Exercise directions:
The entire listing below must be written out word for word.

----

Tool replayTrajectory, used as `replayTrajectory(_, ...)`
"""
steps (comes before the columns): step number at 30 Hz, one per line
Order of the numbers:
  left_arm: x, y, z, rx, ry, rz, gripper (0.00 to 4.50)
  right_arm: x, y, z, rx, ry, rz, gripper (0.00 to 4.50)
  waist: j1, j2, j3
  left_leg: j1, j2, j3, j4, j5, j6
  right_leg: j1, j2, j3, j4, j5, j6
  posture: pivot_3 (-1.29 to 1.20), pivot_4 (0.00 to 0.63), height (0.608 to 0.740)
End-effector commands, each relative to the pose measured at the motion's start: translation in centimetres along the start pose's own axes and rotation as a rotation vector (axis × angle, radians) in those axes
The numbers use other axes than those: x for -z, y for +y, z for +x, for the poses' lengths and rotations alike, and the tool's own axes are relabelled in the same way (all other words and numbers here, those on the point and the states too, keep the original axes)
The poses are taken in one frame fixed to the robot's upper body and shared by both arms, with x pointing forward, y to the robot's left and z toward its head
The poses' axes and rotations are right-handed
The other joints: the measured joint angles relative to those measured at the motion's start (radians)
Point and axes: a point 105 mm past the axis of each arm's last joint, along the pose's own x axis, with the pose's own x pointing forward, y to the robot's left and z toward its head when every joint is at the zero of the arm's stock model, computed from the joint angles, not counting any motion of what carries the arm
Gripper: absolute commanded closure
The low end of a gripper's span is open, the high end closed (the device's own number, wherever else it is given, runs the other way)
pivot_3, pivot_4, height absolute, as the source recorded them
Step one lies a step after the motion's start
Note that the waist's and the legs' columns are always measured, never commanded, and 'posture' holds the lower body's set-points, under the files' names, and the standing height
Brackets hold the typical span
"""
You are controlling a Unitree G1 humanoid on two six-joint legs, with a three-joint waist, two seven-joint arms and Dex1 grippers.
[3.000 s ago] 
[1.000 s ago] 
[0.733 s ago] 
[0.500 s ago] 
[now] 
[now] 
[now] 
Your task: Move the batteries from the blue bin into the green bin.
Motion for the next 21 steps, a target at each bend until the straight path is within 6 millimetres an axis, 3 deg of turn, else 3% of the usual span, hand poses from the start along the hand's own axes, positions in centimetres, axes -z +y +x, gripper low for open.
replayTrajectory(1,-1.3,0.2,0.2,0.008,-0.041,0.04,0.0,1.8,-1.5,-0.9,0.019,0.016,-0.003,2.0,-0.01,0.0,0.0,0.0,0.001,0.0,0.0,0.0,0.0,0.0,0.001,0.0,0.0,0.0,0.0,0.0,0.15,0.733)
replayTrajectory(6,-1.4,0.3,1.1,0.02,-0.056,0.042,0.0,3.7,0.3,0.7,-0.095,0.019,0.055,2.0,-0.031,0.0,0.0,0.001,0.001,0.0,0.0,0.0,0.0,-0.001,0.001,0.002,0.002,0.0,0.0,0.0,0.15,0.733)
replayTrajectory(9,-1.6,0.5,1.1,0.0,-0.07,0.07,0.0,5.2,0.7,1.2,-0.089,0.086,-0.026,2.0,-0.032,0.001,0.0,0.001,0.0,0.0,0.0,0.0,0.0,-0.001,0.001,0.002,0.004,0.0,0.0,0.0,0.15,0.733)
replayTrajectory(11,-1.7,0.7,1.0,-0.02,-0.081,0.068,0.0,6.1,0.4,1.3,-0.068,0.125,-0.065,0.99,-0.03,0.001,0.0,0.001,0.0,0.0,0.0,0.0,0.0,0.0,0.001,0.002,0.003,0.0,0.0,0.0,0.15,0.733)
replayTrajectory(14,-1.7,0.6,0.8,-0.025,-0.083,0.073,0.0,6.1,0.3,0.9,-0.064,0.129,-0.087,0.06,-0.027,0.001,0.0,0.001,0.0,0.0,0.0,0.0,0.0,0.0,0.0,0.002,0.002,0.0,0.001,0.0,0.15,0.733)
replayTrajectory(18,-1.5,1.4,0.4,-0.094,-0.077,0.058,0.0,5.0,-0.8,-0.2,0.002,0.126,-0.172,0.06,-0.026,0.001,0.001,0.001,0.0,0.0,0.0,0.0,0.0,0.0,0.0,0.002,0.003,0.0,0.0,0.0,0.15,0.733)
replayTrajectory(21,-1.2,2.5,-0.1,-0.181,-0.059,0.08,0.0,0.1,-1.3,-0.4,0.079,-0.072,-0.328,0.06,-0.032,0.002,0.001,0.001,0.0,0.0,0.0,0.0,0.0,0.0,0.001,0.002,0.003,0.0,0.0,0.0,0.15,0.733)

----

Task result:
Tool replayTrajectory, used as `replayTrajectory(_, ...)`
"""
steps (comes before the columns): step number at 30 Hz, one per line
Order of the numbers:
  left_arm: x, y, z, rx, ry, rz, gripper (0.00 to 4.50)
  right_arm: x, y, z, rx, ry, rz, gripper (0.00 to 4.50)
  waist: j1, j2, j3
  left_leg: j1, j2, j3, j4, j5, j6
  right_leg: j1, j2, j3, j4, j5, j6
  posture: pivot_3 (-1.29 to 1.20), pivot_4 (0.00 to 0.63), height (0.608 to 0.740)
End-effector commands, each relative to the pose measured at the motion's start: translation in centimetres along the start pose's own axes and rotation as a rotation vector (axis × angle, radians) in those axes
The numbers use other axes than those: x for -z, y for +y, z for +x, for the poses' lengths and rotations alike, and the tool's own axes are relabelled in the same way (all other words and numbers here, those on the point and the states too, keep the original axes)
The poses are taken in one frame fixed to the robot's upper body and shared by both arms, with x pointing forward, y to the robot's left and z toward its head
The poses' axes and rotations are right-handed
The other joints: the measured joint angles relative to those measured at the motion's start (radians)
Point and axes: a point 105 mm past the axis of each arm's last joint, along the pose's own x axis, with the pose's own x pointing forward, y to the robot's left and z toward its head when every joint is at the zero of the arm's stock model, computed from the joint angles, not counting any motion of what carries the arm
Gripper: absolute commanded closure
The low end of a gripper's span is open, the high end closed (the device's own number, wherever else it is given, runs the other way)
pivot_3, pivot_4, height absolute, as the source recorded them
Step one lies a step after the motion's start
Note that the waist's and the legs' columns are always measured, never commanded, and 'posture' holds the lower body's set-points, under the files' names, and the standing height
Brackets hold the typical span
"""
You are controlling a Unitree G1 humanoid on two six-joint legs, with a three-joint waist, two seven-joint arms and Dex1 grippers.
[3.000 s ago] 
[1.000 s ago] 
[0.733 s ago] 
[0.500 s ago] 
[now] 
[now] 
[now] 
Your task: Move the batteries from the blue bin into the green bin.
Motion for the next 21 steps, a target at each bend until the straight path is within 6 millimetres an axis, 3 deg of turn, else 3% of the usual span, hand poses from the start along the hand's own axes, positions in centimetres, axes -z +y +x, gripper low for open.
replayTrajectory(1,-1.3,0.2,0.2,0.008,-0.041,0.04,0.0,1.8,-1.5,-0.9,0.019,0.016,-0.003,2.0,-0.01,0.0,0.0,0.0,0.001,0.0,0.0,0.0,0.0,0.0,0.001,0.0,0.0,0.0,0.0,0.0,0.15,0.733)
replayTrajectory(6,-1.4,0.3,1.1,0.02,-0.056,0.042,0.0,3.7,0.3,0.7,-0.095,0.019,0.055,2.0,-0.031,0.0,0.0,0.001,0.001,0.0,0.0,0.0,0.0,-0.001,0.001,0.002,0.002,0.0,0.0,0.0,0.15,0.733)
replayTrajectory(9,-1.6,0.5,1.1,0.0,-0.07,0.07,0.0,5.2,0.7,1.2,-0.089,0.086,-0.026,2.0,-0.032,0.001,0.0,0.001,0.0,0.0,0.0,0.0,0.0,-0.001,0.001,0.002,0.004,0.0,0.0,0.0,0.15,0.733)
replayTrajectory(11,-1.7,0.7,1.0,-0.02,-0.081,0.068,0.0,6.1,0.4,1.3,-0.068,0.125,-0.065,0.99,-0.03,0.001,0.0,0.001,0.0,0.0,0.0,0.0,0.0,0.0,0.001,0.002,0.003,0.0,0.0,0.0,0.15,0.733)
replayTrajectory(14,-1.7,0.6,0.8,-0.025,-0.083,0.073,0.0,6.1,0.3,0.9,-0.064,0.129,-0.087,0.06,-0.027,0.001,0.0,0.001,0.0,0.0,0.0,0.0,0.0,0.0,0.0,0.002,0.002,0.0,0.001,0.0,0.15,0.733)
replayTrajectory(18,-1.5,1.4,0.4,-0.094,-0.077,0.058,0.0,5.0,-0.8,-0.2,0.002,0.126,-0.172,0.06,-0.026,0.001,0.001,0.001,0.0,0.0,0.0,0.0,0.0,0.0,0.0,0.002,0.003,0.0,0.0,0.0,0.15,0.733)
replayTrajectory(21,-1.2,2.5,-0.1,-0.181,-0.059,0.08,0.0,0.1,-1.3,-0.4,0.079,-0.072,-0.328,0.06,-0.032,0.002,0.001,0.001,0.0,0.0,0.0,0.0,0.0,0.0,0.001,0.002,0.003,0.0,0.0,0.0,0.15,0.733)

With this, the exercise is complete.